Your copy should contain exactly the lines from the start of the material through the line containing "task: segment the green bowl", and no pictures.

+++

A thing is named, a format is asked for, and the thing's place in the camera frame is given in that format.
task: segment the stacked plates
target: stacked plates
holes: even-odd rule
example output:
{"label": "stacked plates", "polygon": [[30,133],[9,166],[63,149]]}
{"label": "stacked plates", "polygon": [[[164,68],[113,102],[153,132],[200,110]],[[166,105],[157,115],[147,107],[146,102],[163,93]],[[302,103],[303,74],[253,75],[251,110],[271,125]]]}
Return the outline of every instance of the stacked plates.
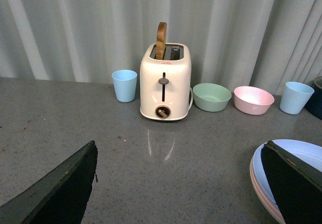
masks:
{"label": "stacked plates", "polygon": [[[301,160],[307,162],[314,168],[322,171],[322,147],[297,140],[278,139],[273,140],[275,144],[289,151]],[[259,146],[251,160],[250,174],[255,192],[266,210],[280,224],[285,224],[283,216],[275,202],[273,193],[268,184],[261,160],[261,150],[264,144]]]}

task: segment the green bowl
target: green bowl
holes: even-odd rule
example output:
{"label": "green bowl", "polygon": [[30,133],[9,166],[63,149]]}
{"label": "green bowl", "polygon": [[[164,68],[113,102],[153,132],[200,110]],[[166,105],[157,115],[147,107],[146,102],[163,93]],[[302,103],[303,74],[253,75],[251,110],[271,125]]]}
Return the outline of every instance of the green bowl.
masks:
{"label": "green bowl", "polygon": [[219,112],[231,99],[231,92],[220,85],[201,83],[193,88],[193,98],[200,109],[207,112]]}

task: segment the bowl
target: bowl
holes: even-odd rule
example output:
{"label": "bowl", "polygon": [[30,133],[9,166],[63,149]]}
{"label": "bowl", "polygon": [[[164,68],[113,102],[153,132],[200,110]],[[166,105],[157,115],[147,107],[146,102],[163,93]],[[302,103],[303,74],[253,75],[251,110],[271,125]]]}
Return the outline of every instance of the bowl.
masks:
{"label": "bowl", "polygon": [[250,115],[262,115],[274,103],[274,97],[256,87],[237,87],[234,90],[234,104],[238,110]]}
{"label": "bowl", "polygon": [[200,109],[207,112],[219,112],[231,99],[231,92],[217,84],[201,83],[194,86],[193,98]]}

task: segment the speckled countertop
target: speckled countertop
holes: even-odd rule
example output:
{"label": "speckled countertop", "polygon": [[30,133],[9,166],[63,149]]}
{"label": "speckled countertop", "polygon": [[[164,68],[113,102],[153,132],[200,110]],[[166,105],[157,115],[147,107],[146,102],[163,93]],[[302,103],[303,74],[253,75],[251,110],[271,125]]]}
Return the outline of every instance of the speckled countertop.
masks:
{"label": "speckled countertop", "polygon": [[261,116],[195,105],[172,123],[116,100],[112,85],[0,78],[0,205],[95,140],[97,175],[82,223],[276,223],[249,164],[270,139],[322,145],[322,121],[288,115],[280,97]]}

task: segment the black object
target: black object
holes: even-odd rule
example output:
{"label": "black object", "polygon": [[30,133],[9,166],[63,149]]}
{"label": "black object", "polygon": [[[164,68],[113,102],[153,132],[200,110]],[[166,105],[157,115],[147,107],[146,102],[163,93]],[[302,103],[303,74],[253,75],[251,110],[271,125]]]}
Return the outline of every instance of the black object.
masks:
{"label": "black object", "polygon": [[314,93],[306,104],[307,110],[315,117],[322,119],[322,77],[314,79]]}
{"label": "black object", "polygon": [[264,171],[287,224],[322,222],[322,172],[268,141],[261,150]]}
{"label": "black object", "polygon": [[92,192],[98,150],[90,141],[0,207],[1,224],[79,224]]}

+++

→ **RESULT FOR THIS EXERCISE**:
A thing is named, a format is asked for, and the thing's place in the camera frame is given in that format.
task: segment the stacked plates
target: stacked plates
holes: even-odd rule
example output:
{"label": "stacked plates", "polygon": [[30,133],[9,166],[63,149]]}
{"label": "stacked plates", "polygon": [[[164,68],[113,102],[153,132],[200,110]],[[166,105],[157,115],[147,107],[146,102],[163,93]],[[302,103],[303,74],[253,75],[251,110],[271,125]]]}
Return the outline of every instance of the stacked plates.
masks:
{"label": "stacked plates", "polygon": [[[301,160],[307,162],[314,168],[322,171],[322,147],[297,140],[278,139],[273,140],[275,144],[289,151]],[[259,146],[251,160],[250,174],[255,192],[266,210],[280,224],[285,224],[283,216],[275,202],[273,193],[268,184],[261,160],[261,150],[264,144]]]}

task: segment the green bowl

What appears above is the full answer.